In most of his paintings he uses watercolors with some
dominant colors of ocher, purple or purplish. This has been
rarely "enjoyed" by other artists. The average size of his work
is between 70 cm by 70 cm and the biggest is about 80 cm by 90
cm. The presence of people dominates his paintings. It seems that
he is very much influenced by his surroundings -- the crowded
neighborhood of Cicadas. Becak drivers, street vendors and
flutists are his favorite subjects. He paints human beings as if
he is obsessed with human existence.
"In his expressionistic style, he always states the existence
of movement," Eddy Hermanto, an art critic and painter, explains.
"He always enjoys painting in watercolor.

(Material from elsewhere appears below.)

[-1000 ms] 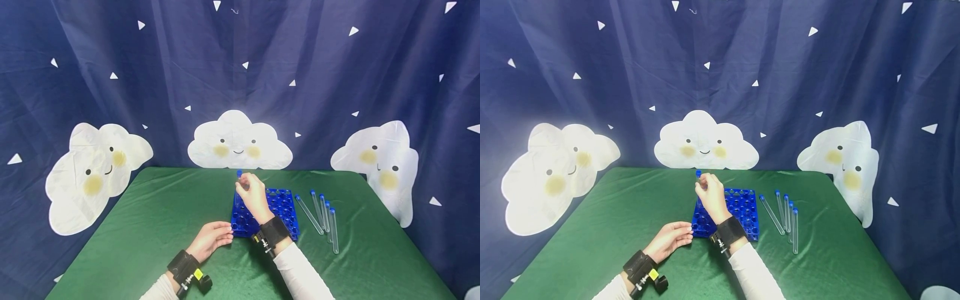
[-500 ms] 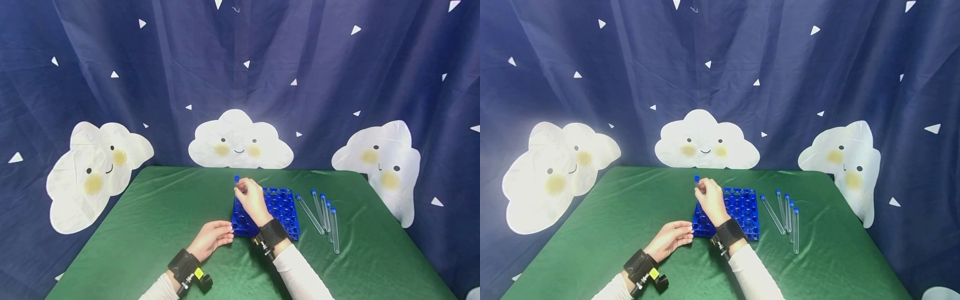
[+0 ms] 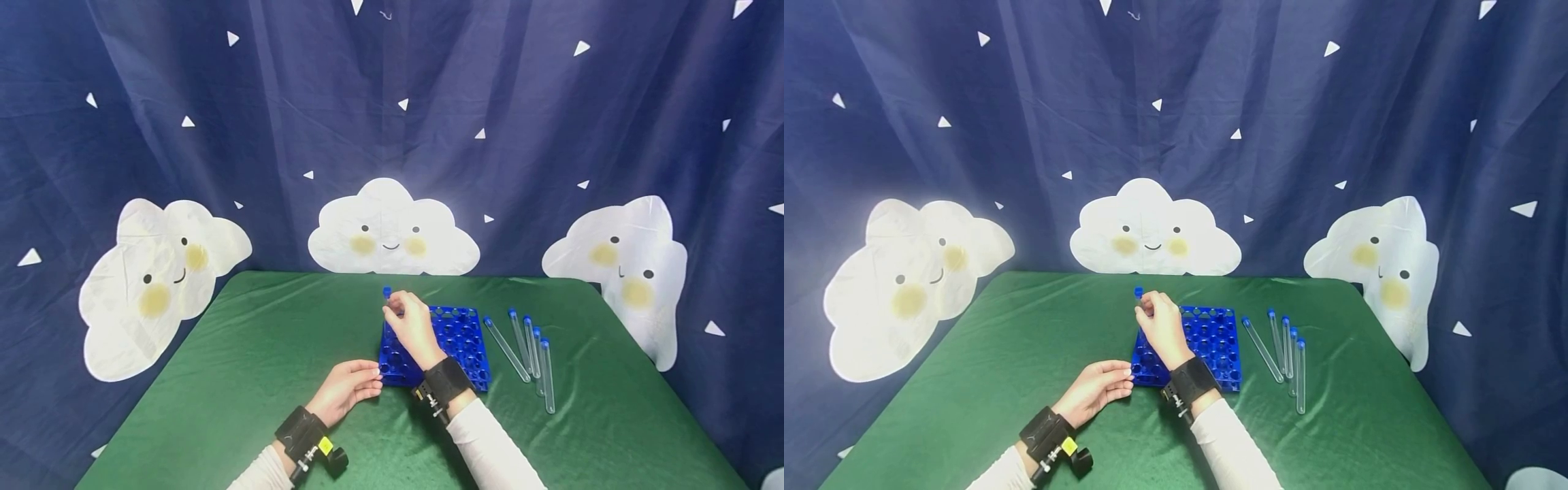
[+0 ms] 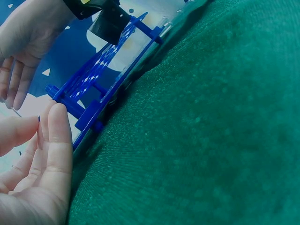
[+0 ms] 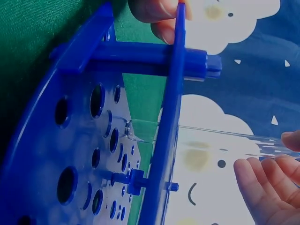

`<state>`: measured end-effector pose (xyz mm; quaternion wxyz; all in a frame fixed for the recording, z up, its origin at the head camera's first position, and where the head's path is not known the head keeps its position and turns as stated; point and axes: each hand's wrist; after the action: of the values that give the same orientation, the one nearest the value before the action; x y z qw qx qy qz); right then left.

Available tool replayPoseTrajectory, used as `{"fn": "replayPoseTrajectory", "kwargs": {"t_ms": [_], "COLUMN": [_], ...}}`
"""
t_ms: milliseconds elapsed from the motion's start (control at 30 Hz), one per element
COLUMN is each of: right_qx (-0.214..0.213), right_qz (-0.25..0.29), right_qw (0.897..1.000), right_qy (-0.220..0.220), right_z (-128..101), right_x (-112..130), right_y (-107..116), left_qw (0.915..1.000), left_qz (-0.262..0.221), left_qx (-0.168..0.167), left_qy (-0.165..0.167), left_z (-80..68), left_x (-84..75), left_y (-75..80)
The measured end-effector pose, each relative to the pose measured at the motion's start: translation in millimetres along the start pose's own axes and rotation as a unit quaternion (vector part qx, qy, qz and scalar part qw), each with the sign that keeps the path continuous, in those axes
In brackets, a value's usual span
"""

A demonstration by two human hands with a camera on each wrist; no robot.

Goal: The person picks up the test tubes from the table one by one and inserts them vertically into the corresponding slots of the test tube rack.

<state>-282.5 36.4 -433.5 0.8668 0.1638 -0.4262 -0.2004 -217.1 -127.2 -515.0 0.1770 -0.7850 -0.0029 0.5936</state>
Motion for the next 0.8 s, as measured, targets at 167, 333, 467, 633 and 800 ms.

He always records
anxiety, gloomy situations and pluralities."
If he chooses to paint an example of gloomy human existence,
he does not want to become "a hero who introduces the bitter life
of the underprivileged" to the public. He is innocent and honest.

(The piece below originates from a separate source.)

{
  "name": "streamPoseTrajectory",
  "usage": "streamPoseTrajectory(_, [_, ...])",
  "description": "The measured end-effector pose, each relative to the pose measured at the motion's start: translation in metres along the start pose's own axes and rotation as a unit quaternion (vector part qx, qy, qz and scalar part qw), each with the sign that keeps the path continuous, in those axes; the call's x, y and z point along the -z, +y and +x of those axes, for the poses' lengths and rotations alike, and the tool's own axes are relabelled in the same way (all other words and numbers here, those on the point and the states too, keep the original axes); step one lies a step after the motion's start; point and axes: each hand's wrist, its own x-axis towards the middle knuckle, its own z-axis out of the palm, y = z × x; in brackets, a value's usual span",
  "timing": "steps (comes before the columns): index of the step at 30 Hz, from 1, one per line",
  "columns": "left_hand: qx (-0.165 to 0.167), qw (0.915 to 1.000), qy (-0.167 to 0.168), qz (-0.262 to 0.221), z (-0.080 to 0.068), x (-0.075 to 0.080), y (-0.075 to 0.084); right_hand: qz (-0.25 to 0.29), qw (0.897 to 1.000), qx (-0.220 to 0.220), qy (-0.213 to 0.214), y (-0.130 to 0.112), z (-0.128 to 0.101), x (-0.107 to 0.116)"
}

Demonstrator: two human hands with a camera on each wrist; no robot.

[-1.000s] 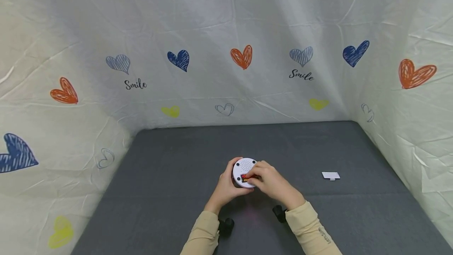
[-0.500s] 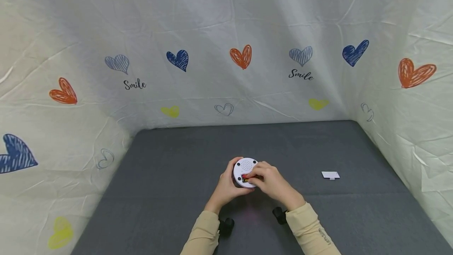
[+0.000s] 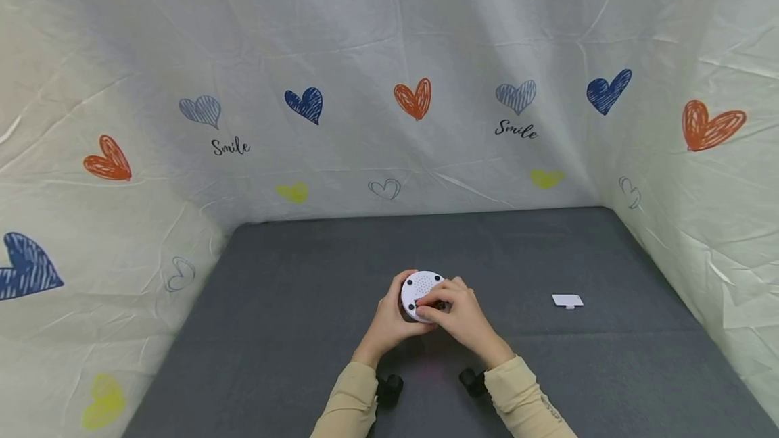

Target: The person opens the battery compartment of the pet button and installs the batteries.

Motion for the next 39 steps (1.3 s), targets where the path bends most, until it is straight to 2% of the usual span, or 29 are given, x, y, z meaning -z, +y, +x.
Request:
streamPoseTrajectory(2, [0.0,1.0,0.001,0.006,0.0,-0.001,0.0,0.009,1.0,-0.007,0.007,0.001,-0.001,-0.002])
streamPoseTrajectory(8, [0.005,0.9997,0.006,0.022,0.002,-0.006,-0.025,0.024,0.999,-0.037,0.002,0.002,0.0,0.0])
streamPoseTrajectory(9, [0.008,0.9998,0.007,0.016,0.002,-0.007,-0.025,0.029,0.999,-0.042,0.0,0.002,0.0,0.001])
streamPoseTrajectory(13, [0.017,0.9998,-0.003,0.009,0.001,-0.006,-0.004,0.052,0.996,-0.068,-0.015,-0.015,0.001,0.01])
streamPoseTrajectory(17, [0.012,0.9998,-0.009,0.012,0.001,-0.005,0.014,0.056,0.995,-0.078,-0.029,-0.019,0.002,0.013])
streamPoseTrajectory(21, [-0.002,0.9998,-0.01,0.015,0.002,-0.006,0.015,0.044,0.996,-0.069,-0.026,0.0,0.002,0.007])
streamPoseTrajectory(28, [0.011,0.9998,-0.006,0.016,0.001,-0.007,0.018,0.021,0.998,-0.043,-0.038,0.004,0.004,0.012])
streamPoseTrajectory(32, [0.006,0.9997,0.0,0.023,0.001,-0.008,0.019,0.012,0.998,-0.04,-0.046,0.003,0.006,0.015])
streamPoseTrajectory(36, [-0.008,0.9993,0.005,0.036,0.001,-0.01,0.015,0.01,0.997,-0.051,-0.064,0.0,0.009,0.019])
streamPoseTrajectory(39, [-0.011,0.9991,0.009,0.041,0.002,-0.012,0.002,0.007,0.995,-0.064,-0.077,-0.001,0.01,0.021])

He only records his surroundings, puts his love and attention
into painting what he has witnessed and the rest is up to the
public. He does not demand anything in return. If his teacher,
Jeihan, comes with a gigantic canvas, strong in self-confidence
and yet gentle in his touch, then Abdullah is the opposite. If
Jeihan could be compared to a banyan tree, then Abdullah would be
the green grass in our yard. When the grass is given attention,
we see its strength, its tenacious roots and its cute stranded
flowers pointing to the sky. Abdullah is a beautiful artist, and
his life is like Nashar, the silent, Sufi artist. His exhibition
of paintings, which are surprisingly very inexpensive -- between
Rp 800,000 and Rp 3 million -- is his desire to share his
understanding of life with others. And he does it with all his
innermost emotions.
His 1984 painting titled Banceuy is likely to be the
masterpiece of this exhibition. It is a painting of the old
Banceuy jail, where Sukarno was once detained during the Dutch
era. The painting shows a corner of Jl. Banceuy and Jl. ABC in
Bandung. Abdullah is perceptive in portraying the corner since he
could easily expose the high walls of Banceuy, with barbed wires
on top of the wall. He also put a guardroom in the corner of the
jail. His depiction of the streets gives an impression of
emptiness -- a hollow hole in his life. The walls are painted
mostly in green, with a soft gradation from dark green to light
green. His portrayal of the corner of the streets and the walls
of the jail are impressive.
Abdullah is a man on the street -- and he is aware of it. He
is just a man who paints common people and their surroundings,
which are his surroundings, too. (Wawan S. Husin)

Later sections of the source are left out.